*Problem to work on*. Scan the data that follows and count the lines with the string "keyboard"; answer with the count alone.

[Collected data entries]
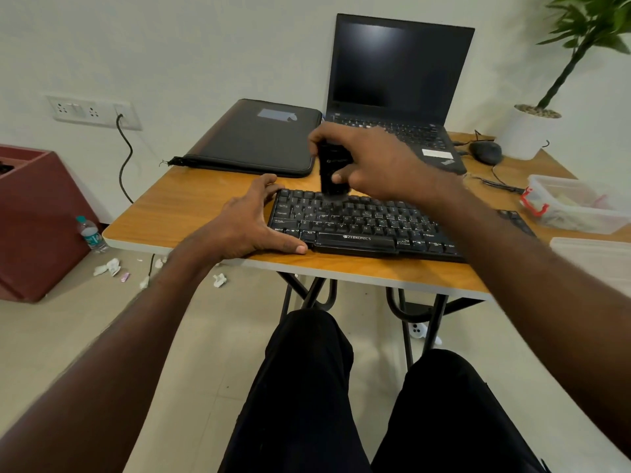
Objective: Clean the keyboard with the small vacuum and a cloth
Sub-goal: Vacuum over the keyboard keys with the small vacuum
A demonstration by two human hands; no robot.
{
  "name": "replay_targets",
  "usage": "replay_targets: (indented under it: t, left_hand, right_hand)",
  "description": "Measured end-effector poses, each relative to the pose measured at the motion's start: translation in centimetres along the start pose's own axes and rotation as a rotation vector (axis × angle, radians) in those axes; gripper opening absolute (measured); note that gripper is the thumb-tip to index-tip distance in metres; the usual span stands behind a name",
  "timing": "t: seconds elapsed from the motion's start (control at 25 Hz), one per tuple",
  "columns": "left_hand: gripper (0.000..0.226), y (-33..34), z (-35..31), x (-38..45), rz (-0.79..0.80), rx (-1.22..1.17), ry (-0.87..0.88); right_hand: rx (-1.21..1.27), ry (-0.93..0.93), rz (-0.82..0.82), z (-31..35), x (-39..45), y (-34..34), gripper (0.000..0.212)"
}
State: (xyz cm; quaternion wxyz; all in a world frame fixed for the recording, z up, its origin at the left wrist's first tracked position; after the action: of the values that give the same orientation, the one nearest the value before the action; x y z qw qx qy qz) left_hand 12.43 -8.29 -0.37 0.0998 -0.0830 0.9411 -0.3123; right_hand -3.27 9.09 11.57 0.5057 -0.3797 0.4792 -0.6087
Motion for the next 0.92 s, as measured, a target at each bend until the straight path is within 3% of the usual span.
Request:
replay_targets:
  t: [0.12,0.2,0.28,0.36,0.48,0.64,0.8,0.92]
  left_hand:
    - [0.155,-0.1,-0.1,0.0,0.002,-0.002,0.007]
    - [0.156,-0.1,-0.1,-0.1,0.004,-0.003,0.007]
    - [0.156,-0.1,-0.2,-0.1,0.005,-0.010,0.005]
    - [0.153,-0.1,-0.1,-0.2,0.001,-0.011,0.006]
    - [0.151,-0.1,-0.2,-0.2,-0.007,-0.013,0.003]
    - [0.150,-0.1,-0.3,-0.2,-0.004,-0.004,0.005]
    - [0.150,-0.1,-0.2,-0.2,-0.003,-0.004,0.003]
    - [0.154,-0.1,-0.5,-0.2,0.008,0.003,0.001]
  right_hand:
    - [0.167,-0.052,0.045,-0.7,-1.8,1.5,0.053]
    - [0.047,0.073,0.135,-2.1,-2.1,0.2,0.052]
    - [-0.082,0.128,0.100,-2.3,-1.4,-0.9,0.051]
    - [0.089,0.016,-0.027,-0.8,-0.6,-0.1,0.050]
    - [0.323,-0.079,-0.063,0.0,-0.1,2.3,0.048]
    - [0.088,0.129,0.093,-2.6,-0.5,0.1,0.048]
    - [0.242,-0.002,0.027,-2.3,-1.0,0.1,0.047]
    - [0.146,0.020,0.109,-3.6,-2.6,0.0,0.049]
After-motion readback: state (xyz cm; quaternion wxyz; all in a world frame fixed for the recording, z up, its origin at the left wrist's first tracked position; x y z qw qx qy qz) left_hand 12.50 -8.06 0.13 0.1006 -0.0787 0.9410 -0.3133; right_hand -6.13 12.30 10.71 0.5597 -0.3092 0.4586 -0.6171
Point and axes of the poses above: each hand's wrist, its own x-axis towards the middle knuckle, its own y-axis out of the palm, z = x × y, the point moved 2 cm from there along x, towards the middle knuckle, and after that the axes turned 14 degrees about z, right-handed, at the moved point
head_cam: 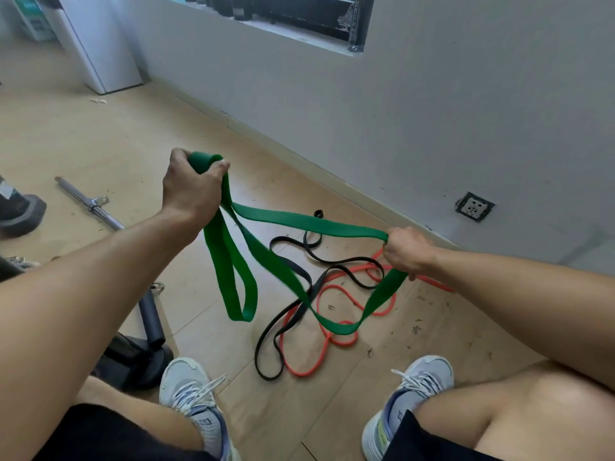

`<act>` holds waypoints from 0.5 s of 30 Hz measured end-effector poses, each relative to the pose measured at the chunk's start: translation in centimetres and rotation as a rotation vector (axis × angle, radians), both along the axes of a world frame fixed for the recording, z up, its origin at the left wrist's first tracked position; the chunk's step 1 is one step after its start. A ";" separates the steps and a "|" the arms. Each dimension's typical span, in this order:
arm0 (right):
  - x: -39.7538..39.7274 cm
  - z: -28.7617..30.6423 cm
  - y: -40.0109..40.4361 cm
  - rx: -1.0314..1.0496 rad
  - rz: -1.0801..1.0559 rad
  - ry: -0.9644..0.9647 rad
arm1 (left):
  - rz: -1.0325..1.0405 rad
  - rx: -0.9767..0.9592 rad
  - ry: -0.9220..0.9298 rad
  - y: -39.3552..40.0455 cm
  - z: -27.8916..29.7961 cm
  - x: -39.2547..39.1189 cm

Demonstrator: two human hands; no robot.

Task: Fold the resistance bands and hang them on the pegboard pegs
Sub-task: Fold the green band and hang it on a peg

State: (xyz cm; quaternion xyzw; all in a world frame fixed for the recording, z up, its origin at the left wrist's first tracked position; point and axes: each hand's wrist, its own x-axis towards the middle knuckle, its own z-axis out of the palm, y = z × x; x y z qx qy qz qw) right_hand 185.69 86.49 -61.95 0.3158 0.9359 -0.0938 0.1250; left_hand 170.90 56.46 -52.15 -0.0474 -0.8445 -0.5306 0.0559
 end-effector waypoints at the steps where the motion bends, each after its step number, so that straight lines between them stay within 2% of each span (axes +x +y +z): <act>1: -0.1 -0.1 0.3 -0.095 -0.070 0.015 | -0.015 -0.015 -0.001 0.0 -0.1 0.1; 3: -0.4 -0.3 0.7 -0.217 -0.150 0.059 | -0.072 -0.051 0.002 0.0 -0.3 0.3; 5: -0.3 -0.3 0.9 -0.244 -0.133 0.047 | -0.143 -0.076 0.020 0.0 -0.6 0.3; 9: 0.6 -0.3 0.3 -0.073 0.010 -0.183 | -0.163 -0.001 0.017 0.1 -0.3 0.4; 12: 0.7 -1.0 0.7 0.003 0.064 -0.203 | -0.102 0.110 0.025 0.1 0.4 0.4; 15: 0.6 -0.9 0.8 0.163 0.120 -0.221 | -0.100 0.127 0.050 0.2 0.6 0.3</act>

*Task solution*. 2